* _Given data_:
-------

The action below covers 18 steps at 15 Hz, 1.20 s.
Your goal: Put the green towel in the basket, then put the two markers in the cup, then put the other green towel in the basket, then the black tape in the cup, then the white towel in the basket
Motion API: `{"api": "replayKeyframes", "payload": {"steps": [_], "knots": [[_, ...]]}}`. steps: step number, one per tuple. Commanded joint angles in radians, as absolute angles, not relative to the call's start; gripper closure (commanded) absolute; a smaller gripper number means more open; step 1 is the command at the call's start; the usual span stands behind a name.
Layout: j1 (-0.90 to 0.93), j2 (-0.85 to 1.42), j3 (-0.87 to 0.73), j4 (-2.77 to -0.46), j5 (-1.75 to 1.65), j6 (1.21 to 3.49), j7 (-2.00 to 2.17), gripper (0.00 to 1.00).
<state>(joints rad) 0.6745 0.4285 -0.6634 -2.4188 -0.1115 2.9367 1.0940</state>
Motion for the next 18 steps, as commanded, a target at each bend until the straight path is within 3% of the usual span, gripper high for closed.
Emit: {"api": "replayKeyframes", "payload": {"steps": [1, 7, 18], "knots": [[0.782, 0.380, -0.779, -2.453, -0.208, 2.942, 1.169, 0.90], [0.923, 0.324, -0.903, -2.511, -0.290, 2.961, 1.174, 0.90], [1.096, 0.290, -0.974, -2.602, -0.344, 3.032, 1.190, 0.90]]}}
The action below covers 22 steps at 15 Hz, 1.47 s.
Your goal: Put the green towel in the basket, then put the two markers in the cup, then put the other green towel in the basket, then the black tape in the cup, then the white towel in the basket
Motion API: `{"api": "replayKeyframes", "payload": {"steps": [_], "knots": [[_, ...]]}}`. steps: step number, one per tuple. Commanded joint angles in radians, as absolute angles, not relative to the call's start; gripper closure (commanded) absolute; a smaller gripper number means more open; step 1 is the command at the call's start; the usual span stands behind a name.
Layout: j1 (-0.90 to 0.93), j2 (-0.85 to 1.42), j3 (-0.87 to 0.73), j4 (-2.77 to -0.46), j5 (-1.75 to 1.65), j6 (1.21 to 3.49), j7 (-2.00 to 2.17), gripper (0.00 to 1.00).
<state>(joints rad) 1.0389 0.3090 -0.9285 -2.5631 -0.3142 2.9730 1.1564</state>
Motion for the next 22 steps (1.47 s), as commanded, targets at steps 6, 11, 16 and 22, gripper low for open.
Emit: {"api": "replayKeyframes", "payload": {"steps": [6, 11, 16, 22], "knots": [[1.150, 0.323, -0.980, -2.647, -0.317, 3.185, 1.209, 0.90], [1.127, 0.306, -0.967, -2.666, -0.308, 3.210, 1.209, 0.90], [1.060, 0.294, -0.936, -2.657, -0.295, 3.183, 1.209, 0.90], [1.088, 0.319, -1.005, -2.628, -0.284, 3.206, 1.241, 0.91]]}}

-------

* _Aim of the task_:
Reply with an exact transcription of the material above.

* _Solution to this task_:
The action below covers 18 steps at 15 Hz, 1.20 s.
Your goal: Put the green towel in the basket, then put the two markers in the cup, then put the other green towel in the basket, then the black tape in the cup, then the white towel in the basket
Motion API: `{"api": "replayKeyframes", "payload": {"steps": [_], "knots": [[_, ...]]}}`. steps: step number, one per tuple. Commanded joint angles in radians, as absolute angles, not relative to the call's start; gripper closure (commanded) absolute; a smaller gripper number means more open; step 1 is the command at the call's start; the usual span stands behind a name.
Layout: j1 (-0.90 to 0.93), j2 (-0.85 to 1.42), j3 (-0.87 to 0.73), j4 (-2.77 to -0.46), j5 (-1.75 to 1.65), j6 (1.21 to 3.49), j7 (-2.00 to 2.17), gripper (0.00 to 1.00).
<state>(joints rad) 0.6745 0.4285 -0.6634 -2.4188 -0.1115 2.9367 1.0940</state>
Motion for the next 18 steps, as commanded, a target at each bend until the straight path is within 3% of the usual span, gripper high for closed.
Emit: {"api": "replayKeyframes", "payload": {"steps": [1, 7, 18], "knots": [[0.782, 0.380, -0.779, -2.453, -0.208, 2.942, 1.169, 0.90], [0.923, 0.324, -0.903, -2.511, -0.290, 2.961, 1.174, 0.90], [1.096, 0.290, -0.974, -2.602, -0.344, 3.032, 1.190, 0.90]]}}
The action below covers 22 steps at 15 Hz, 1.47 s.
Your goal: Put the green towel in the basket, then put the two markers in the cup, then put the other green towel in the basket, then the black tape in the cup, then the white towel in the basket
Motion API: `{"api": "replayKeyframes", "payload": {"steps": [_], "knots": [[_, ...]]}}`. steps: step number, one per tuple. Commanded joint angles in radians, as absolute angles, not relative to the call's start; gripper closure (commanded) absolute; a smaller gripper number means more open; step 1 is the command at the call's start; the usual span stands behind a name.
Layout: j1 (-0.90 to 0.93), j2 (-0.85 to 1.42), j3 (-0.87 to 0.73), j4 (-2.77 to -0.46), j5 (-1.75 to 1.65), j6 (1.21 to 3.49), j7 (-2.00 to 2.17), gripper (0.00 to 1.00).
<state>(joints rad) 1.0389 0.3090 -0.9285 -2.5631 -0.3142 2.9730 1.1564</state>
Motion for the next 22 steps (1.47 s), as commanded, targets at steps 6, 11, 16 and 22, gripper low for open.
Emit: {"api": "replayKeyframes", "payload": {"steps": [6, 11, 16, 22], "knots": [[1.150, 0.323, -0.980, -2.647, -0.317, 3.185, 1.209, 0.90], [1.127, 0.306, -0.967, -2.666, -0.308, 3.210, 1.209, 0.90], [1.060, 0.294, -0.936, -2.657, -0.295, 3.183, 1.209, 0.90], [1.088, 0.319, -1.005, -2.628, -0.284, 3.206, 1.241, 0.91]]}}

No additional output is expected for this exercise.